1: puncture needle 2: filter device 3: gas-liquid separation filter 4: drip chamber 5: closing device 6: closing device (roller clamp with flow regulator) 7: closing device 8: connection adapter 9: safety valve 10: storage device 11: first conduit 12: second conduit 13: bypass pipe 14: drip chamber 16: closing device 21: nozzle 22: flow passage 23: gas-liquid separation filter 31: first flow passage 31a: opening 31b: Opening 32: Second flow passage 32a: Opening 32b: Opening 33: Punctured part 41: Upstream space 42: Downstream space 43: Filter material

Claims (4)

[Claims] 1. A filter unit comprising at least the following A) to E); A) a second flow passage having two independent first and second flow passages inside the filter unit A gas-liquid separation filter (3) that allows gas to pass through but does not allow liquid to pass through the puncture needle (1), B) installed in a manner to block the second flow path, downstream of the first flow path of the puncture needle A first conduit (11) connected to the end, C) a filter device (2) connected to the downstream end of the first conduit and comprising at least an upstream space, a filter material, and a downstream space; D) a second conduit connected to the downstream end of the filter device
(12), E) A bypass pipe (13) having one end connected to the first conduit (11) and the other end connected to a space downstream of the filter device (2). 2. The filter unit according to claim 1, wherein the gas-liquid separation filter has a disinfecting action. 3. A drip chamber is connected in the middle of the second conduit (12), and the downstream end of the upstream second conduit penetrates into the upper space of the drip chamber and has an open nozzle ( 21), the downstream outlet of the drip chamber and the upstream end of the downstream second conduit are connected, and one end is open to the outside of the drip chamber, and the other end is inside the drip chamber space. A gas-liquid separation filter (23) that has a flow passage (22) that is open on the downstream side of the nozzle (21), and that allows gas to pass but does not pass liquid in a form that blocks the flow passage is provided.

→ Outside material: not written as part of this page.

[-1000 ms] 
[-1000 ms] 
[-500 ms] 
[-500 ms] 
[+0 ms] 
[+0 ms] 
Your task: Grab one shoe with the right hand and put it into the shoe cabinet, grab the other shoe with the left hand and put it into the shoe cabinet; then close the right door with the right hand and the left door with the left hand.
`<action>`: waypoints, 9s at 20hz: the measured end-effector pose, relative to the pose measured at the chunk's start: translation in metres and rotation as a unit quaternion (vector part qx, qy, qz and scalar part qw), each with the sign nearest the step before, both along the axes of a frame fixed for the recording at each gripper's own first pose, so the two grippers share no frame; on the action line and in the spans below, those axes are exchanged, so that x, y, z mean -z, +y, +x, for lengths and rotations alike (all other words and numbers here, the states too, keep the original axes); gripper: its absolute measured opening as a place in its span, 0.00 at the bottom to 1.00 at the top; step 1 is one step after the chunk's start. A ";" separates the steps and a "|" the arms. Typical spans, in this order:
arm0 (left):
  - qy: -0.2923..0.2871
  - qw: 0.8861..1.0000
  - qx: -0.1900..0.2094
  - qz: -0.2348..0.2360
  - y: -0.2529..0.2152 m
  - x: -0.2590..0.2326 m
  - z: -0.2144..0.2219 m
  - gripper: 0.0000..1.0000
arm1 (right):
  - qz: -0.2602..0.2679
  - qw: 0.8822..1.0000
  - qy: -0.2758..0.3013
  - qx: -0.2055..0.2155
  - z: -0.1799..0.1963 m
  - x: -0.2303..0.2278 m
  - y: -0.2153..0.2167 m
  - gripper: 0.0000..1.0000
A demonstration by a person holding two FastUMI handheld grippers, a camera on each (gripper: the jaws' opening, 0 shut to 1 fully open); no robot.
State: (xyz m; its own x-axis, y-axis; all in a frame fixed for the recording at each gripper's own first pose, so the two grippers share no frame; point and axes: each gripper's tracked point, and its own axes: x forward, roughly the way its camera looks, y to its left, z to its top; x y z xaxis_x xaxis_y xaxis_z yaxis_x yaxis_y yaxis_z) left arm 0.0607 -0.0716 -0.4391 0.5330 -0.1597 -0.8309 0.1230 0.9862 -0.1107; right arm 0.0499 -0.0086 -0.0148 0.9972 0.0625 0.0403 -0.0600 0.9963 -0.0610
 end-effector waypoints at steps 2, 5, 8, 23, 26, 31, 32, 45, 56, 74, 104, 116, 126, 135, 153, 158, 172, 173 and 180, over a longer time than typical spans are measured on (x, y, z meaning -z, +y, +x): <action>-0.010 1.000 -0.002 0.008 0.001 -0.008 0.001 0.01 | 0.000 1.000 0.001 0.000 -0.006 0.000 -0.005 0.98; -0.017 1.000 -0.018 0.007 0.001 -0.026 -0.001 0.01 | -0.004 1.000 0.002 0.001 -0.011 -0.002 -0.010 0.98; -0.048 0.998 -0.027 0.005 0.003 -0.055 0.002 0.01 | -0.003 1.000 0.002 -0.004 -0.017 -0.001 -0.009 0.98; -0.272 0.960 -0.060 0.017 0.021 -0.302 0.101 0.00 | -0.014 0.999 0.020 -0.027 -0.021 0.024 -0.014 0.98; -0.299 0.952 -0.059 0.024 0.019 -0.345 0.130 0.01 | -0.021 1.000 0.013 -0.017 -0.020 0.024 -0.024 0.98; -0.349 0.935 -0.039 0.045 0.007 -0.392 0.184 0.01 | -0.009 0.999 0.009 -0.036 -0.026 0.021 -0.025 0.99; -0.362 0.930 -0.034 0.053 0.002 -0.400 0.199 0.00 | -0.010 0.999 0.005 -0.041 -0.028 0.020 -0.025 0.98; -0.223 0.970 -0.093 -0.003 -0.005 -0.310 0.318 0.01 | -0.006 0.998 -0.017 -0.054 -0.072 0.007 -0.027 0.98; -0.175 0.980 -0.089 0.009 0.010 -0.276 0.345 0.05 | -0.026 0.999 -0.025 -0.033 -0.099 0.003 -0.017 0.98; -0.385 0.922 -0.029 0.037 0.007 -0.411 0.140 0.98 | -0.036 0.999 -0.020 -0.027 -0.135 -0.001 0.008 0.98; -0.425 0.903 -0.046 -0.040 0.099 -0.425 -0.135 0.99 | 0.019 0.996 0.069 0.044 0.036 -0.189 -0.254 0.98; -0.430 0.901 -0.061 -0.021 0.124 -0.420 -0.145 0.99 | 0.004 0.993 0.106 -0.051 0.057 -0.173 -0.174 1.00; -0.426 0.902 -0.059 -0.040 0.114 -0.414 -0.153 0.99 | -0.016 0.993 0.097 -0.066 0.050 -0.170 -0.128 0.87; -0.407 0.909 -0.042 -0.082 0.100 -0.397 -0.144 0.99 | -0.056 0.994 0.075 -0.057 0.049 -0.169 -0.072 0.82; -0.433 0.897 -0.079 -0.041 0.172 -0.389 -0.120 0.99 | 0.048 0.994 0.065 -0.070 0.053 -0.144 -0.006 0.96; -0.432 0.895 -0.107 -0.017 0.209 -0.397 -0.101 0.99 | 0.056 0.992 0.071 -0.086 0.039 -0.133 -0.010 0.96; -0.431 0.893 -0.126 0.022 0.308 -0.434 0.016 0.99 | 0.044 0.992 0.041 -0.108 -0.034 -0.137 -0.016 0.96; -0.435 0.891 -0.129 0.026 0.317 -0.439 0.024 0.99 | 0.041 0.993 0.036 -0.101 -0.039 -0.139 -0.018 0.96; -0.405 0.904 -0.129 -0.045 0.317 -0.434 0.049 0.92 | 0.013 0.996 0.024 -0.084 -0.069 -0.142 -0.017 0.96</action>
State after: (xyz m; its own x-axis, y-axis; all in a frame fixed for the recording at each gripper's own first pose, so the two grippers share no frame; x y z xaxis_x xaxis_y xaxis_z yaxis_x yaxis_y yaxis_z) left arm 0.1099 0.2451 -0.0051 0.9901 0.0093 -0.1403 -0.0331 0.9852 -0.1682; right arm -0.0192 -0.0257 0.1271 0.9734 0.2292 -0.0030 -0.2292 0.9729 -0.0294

The filter unit according to claim 1. 4. The method for treating blood or infusion using the filter unit according to claim 1, wherein at least the following steps A) to D) are performed in this order: A) Puncture needle (1) B) the blood or the infusion in the container in a liquid-tight manner through a first flow passage of the puncture needle (1), a first conduit (11), a filter device (2). ) And the second conduit (12) in order, C) a gas-liquid separation filter (3) that passes gas but not liquid outside the filter unit, and a second passage for the puncture needle (1). After passing through the communicating container, the first passage of the puncture needle (1), and the first conduit (11), it is introduced into the space on the upstream side of the filter device (2), thereby remaining on the upstream side of the filter device. D) or / and air outside said filter unit, causing blood or infusion to flow down in the direction of the second conduit (12) ,
Gas-liquid separation filter (3) that allows gas to pass but not liquid
Second flow path of puncture needle (1), said communicating container, puncture needle
(1) first flow passage, first conduit (11), bypass pipe (13)
After that, the blood or the infusion remaining on the downstream side of the filter device is discharged from the second conduit (12) by being introduced into the space downstream of the filter device (2).